Наташа слабо застонала, подтягивая сбитые в кровь колени.
– Ах ты, бедная, – запричитал шофер, пожилой кряжистый человек, сам вырастивший двух дочерей и имевший внучек почти такого же, как эта девушка, возраста. – Какой же гад тебя так… Ну, сволочи проклятые!
Присев, он подсунул руки под несчастную, легко поднял ее и почти бегом отнес к машине. Уложив на сиденье, заскочил с другой стороны, лихо развернулся и погнал машину в город, поддерживая Наташе голову, чтобы не билась на многочисленных выбоинах.
Через полчаса он был возле городской больницы и с криком ворвался в приемный покой, переполошив мирно дремлющих медсестер. Наташу, которая от сумасшедшей тряской езды окончательно потеряла сознание, положили на каталку и повезли в отделение реанимации. Дежурный врач, покачиваясь от недосыпа, привел ее в чувство нашатырем и узнал, пока больная вновь не отключилась, что у нее сломана шея. Был сделан рентгеновский снимок, по которому стало ясно, что шейные позвонки сильно смещены относительно друг друга, но перелома, даже компрессионного, нет. Вкатив ей изрядную долю успокаивающего, врач написал заключение, что доставленной в шесть сорок Орловой Наталье Андреевне, 1984 года рождения, оказана медицинская помощь и смертельная опасность ей не угрожает. После чего, поручив ее заботам медсестры, врач с облегчением ушел в свою каморку досыпать. Медсестра привычно обработала многочисленные царапины на руках и ногах забывшейся в глубоком сне Наташи и ушла к другим больным.

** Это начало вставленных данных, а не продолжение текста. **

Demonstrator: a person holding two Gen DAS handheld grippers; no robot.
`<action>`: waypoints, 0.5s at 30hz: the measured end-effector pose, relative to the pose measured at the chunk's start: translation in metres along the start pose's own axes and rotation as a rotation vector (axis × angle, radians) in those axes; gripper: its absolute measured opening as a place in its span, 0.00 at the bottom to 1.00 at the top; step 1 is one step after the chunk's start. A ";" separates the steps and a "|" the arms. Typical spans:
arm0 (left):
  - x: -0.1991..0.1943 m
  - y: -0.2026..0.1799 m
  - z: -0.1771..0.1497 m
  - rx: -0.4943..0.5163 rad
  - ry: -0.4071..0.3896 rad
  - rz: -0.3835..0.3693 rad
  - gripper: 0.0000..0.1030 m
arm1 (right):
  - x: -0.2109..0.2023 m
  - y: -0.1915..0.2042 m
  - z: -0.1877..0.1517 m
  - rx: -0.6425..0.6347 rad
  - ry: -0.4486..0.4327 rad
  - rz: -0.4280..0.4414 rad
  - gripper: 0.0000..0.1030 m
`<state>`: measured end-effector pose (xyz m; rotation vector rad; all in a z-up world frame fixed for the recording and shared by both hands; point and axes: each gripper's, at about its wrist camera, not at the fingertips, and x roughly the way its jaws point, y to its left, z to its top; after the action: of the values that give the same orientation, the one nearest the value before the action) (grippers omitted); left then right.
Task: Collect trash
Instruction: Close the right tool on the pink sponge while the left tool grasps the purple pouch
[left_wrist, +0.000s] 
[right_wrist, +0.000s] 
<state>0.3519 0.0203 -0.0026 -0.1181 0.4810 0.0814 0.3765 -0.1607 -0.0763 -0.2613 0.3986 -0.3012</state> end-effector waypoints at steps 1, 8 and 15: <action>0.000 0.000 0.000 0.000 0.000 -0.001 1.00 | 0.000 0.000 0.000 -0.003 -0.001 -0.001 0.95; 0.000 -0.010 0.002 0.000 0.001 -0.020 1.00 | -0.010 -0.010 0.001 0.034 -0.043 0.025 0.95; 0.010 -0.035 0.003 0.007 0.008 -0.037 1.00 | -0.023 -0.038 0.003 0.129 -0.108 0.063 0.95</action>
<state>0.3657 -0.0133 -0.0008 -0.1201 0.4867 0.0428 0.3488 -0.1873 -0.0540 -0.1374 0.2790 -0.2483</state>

Пришедший в девять часов хирург шею ей слегка подправил, и две ловких сестры наложили на нее гипсовый корсет, в котором Наташа не могла даже чуть-чуть двинуть головой. Затем ее перевезли в общую палату, где лежали еще три пациентки, и оставили отдыхать.
Она проспала до обеда каменным, непробудным сном и проснулась оттого, что захотела есть. Молодой здоровый организм, несмотря ни на какие психологические потрясения, требовал своего. Она еще была очень слаба, еле смогла сесть на кровати и сходить в туалет, который, к счастью, был возле палаты. Сердобольные соседки, видя, что новенькая едва переставляет ноги и ходит по стенке, принесли ей из столовой тарелку рисовой кашицы и стакан жиденького компота из сухофруктов. Видя, что все это она проглотила в два счета, одна из них выделила ей пару печенюшек из собственных весьма скудных припасов, другая дала половину ссохшейся булочки, третья одарила яблоком и карамелькой. Отделение было травматологическим, и по летнему времени лежали тут в основном побитые сожителями нищие алкоголички, оттого и дары были такие бедные.